DNA sequences within glioma-derived extracellular vesicles can cross the intact blood-brain barrier and be detected in peripheral blood of patients
García-Romero N (1,2), Carrión-Navarro J (1,3), Esteban-Rubio S (1,3), Lázaro-Ibáñez E (4), Peris-Celda M (5), Alonso MM (6), Guzmán-De-Villoria J (7), Fernández-Carballal C (8), Ortiz de Mendivil A (1), García-Duque S (1), Escobedo-Lucea C (4), Prat-Acín R (9), Belda-Iniesta C (1,3), Ayuso-Sacido A (1,2,3).
Tumor-cell-secreted extracellular vesicles (EVs) can cross the disrupted blood-brain barrier (BBB) into the bloodstream. However, in certain gliomas, the BBB remains intact, which might limit EVs release.
To evaluate the ability of tumor-derived EVs to cross the BBB, we used an orthotopic xenotransplant mouse model of human glioma-cancer stem cells featuring an intact BBB. We demonstrated that all types of tumor cells-derived EVs-apoptotic bodies, shedding microvesicles and exosomes-cross the intact BBB and can be detected in the peripheral blood, which provides a minimally invasive method for their detection compared to liquid biopsies obtained from cerebrospinal fluid (CSF).
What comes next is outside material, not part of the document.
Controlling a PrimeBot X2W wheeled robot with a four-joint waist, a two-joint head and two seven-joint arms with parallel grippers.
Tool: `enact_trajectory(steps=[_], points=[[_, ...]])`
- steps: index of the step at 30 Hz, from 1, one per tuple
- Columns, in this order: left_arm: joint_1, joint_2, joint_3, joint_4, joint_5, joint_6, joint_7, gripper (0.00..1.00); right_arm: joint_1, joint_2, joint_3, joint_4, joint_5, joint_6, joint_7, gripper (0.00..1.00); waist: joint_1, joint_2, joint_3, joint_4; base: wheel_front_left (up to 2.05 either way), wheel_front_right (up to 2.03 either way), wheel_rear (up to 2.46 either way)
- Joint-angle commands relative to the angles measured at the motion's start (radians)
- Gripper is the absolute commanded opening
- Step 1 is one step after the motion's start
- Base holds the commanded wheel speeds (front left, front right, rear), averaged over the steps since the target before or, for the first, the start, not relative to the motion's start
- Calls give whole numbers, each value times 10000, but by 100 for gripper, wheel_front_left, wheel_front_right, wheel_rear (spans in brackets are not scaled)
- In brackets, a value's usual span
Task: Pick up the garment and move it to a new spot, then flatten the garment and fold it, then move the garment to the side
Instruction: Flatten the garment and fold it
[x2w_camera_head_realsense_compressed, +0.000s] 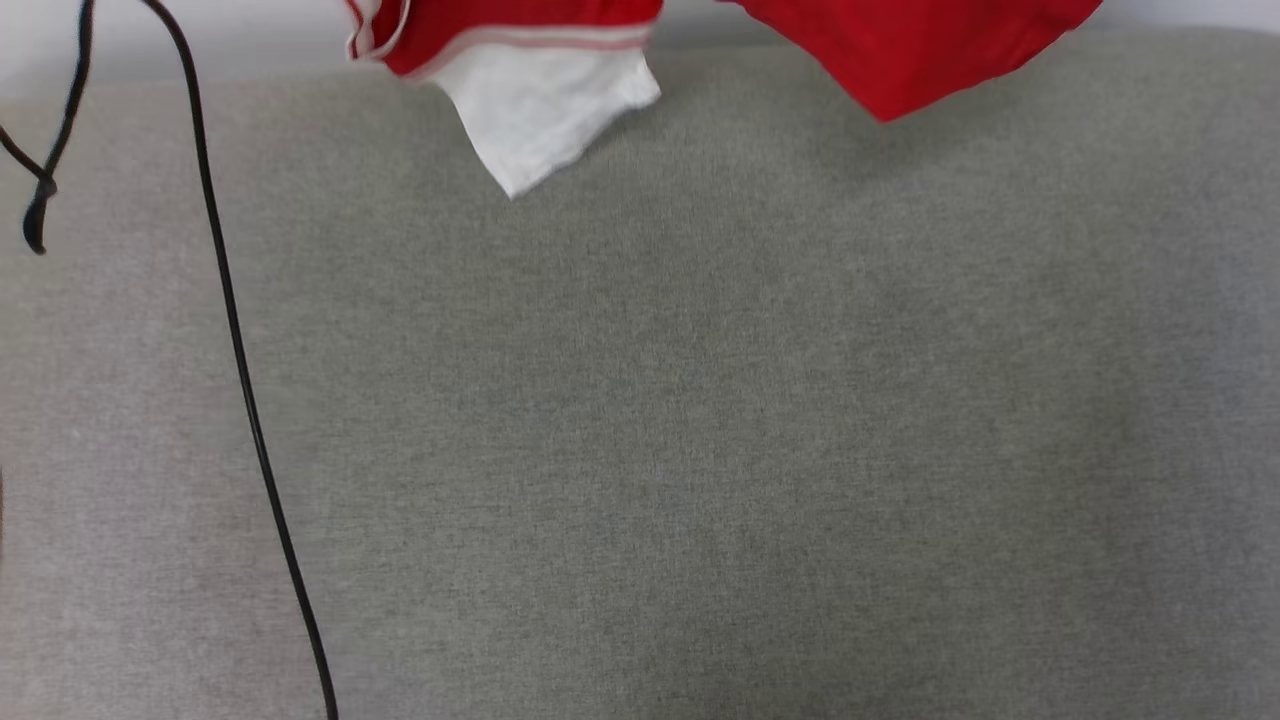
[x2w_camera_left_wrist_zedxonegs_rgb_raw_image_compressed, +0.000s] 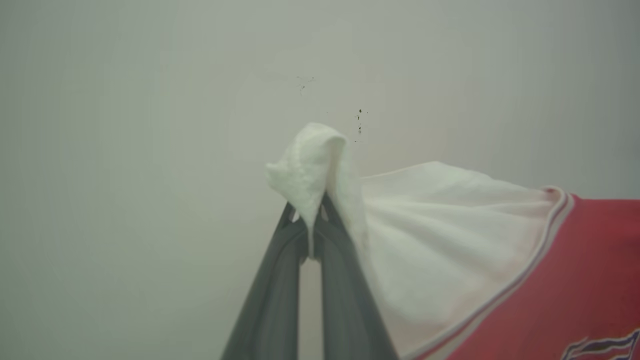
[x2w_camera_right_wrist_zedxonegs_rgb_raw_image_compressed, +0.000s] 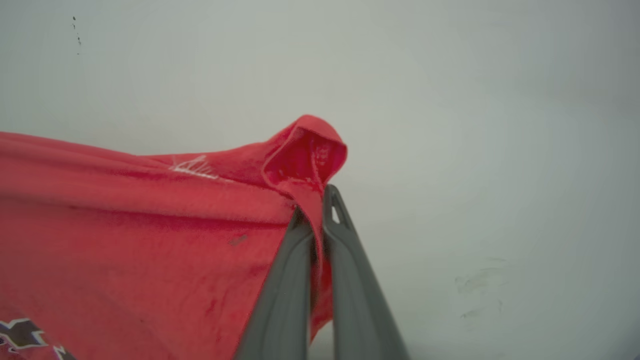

Furthermore, these EVs can be readily distinguished from total murine EVs, since they carry human-specific DNA sequences relevant for GBM biology. In a small cohort of glioma patients, we finally demonstrated that peripheral blood EVs cargo can be successfully used to detect the presence of IDH1G395A, an essential biomarker in the current management of human glioma.